Assignment:
Return, exactly and in full, the lines of the records below starting at the one with "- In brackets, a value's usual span" and ending at the one with "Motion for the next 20", and no other lines.

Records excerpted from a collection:
==============================
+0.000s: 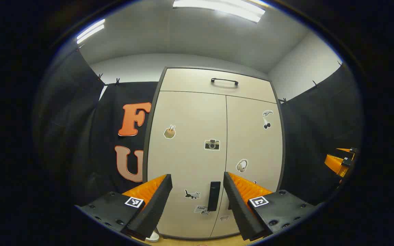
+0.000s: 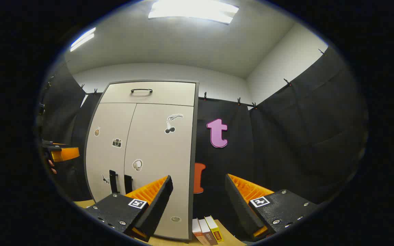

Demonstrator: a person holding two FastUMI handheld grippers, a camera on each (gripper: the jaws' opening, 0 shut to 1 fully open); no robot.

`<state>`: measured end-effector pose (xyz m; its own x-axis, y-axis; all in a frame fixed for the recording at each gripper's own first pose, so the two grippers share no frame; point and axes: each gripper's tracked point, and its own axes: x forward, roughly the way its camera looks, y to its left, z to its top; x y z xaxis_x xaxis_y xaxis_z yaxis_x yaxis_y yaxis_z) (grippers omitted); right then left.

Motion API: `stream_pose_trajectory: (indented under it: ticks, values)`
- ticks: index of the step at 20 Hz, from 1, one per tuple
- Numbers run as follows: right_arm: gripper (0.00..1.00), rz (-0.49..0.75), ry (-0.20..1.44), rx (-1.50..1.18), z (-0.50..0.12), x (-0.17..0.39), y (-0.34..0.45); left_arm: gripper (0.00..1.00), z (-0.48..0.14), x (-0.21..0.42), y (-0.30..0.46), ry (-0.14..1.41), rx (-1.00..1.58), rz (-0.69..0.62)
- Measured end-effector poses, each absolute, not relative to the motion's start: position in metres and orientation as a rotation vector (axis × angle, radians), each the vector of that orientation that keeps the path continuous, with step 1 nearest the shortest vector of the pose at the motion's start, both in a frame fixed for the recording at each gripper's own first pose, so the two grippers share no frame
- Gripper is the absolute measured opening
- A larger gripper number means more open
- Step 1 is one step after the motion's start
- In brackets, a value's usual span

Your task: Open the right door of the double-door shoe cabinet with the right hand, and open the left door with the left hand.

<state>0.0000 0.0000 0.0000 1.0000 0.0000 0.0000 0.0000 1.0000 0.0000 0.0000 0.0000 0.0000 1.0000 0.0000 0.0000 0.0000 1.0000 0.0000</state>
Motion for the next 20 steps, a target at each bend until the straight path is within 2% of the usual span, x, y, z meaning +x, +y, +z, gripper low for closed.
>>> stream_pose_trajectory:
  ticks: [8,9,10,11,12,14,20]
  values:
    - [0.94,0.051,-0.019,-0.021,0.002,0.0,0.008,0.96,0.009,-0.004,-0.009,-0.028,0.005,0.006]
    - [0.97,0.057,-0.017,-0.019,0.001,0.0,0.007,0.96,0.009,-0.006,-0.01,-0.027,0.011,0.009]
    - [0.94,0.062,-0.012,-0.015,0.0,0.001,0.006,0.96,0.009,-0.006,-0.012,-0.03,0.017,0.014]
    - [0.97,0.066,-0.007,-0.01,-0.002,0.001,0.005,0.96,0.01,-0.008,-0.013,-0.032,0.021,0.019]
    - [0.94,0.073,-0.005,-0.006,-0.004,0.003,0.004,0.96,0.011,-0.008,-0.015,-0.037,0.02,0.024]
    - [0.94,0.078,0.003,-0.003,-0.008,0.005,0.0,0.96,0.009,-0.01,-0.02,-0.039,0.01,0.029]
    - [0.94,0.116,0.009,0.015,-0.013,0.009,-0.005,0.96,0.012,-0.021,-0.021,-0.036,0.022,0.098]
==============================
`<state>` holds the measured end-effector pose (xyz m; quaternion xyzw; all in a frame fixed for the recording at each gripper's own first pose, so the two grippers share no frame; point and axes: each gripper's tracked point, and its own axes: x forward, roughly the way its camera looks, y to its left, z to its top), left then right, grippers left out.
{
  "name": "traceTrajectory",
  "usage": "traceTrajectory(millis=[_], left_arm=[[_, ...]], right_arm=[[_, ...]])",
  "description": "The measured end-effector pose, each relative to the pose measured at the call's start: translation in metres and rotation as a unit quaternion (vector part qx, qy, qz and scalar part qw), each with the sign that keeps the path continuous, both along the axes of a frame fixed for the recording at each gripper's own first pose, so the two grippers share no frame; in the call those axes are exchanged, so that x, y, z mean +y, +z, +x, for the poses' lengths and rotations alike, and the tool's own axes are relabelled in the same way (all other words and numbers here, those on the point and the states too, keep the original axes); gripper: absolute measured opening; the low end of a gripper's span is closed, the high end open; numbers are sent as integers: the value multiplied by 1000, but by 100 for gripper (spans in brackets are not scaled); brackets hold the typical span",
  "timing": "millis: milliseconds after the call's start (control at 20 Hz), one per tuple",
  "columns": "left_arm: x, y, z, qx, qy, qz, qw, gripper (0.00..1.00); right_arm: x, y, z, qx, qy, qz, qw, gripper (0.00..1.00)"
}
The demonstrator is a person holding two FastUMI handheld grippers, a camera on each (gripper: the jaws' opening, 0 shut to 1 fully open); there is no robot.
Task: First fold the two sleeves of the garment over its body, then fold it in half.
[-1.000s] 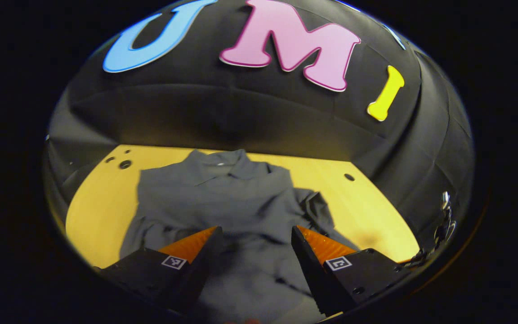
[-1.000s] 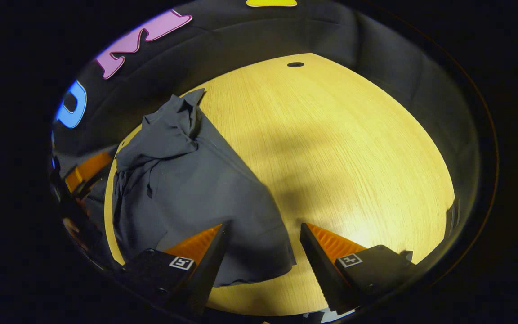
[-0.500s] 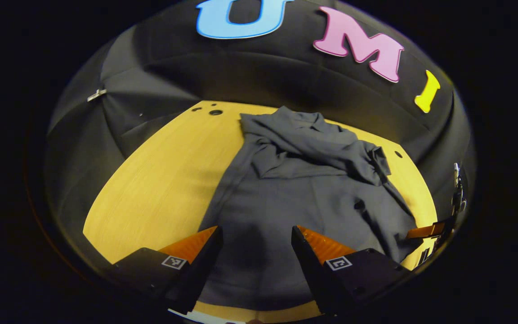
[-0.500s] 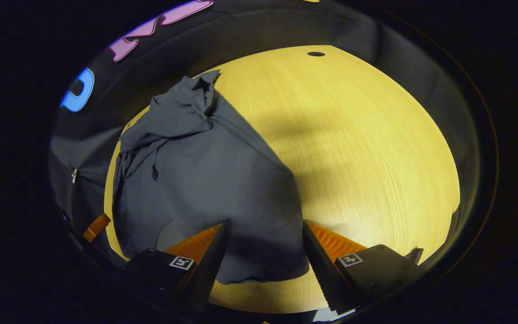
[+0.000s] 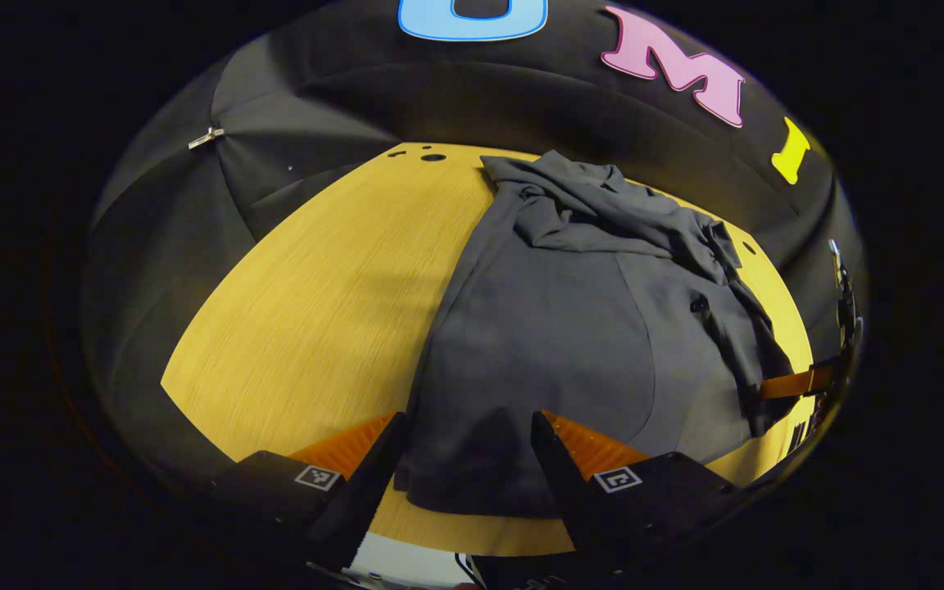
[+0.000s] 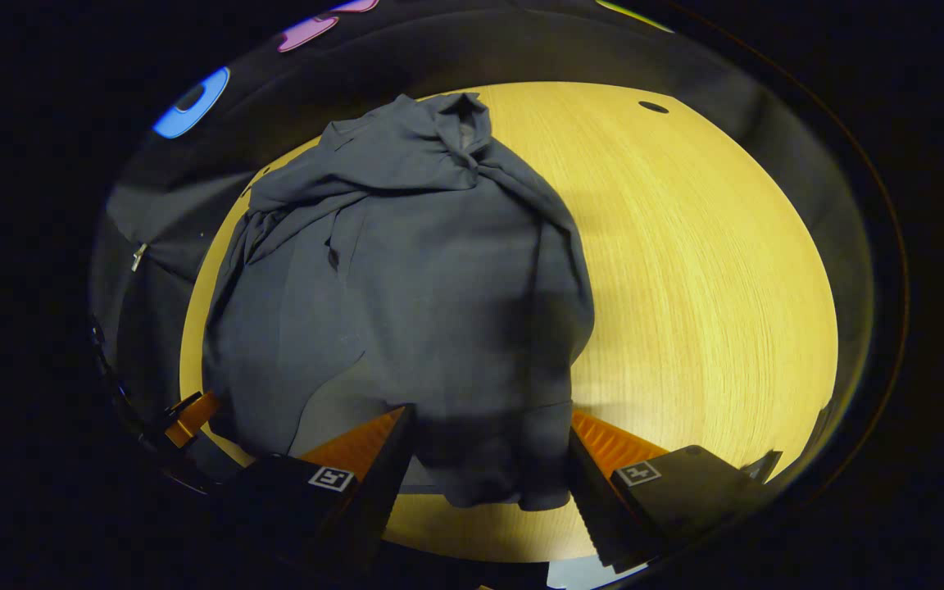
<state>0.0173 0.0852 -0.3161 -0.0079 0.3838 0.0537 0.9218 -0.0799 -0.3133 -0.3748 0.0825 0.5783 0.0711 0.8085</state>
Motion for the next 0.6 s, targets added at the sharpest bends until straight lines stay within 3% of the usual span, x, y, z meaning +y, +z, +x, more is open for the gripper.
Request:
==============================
Written reply:
- In brackets, a value's usual span

Your task: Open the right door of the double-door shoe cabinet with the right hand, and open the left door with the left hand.

<state>0.0000 0.0000 0.0000 1.0000 0.0000 0.0000 0.0000 1.0000 0.0000 0.0000 0.0000 0.0000 1.0000 0.0000 0.0000 0.0000 1.0000 0.0000</state>
Motion for the next 20 steps, a target at each bend until the straight path is within 2% of the usual span, x, y, z meaning +x, +y, +z, gripper low for closed.

No additional work is needed on this exercise.